__EXERCISE GOAL__
Your answer should reproduce every line of the material in which the word "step" occurs.

------------------------------------------------------------

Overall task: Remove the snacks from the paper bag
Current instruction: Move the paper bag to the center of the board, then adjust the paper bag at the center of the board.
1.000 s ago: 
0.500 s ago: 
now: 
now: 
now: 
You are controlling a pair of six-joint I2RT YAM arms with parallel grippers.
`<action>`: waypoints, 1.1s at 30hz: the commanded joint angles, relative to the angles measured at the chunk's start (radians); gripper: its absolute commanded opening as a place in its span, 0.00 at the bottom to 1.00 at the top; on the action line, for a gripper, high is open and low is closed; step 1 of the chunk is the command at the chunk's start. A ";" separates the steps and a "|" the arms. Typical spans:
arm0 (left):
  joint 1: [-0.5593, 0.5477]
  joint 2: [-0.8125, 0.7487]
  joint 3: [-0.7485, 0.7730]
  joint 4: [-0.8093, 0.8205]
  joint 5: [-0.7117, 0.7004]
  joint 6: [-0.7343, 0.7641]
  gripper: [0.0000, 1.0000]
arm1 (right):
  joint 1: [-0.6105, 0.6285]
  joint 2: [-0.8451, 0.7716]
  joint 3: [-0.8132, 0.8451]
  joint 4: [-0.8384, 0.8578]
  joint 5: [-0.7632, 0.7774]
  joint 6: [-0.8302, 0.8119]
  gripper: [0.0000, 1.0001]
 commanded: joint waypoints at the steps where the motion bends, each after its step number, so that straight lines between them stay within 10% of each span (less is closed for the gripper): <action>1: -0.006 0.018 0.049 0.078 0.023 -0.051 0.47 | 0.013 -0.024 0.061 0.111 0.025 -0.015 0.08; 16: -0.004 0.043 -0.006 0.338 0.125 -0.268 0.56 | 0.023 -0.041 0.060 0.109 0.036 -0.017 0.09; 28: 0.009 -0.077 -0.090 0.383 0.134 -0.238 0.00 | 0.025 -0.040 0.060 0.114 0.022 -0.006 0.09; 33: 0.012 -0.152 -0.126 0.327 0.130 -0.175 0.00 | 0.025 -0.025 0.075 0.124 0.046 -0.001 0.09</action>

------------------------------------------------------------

__ANSWER SECTION__
`<action>`: waypoints, 1.1s at 30hz: the commanded joint angles, relative to the angles measured at the chunk's start (radians); gripper: its absolute commanded opening as a place in its span, 0.00 at the bottom to 1.00 at the top; on the action line, for a gripper, high is open and low is closed; step 1 of the chunk is the command at the chunk's start. A ";" separates the steps and a "|" the arms. Typical spans:
 commanded: joint waypoints at the steps where the motion bends, each after its step number, so that straight lines between them stay within 10% of each span (less is closed for the gripper): <action>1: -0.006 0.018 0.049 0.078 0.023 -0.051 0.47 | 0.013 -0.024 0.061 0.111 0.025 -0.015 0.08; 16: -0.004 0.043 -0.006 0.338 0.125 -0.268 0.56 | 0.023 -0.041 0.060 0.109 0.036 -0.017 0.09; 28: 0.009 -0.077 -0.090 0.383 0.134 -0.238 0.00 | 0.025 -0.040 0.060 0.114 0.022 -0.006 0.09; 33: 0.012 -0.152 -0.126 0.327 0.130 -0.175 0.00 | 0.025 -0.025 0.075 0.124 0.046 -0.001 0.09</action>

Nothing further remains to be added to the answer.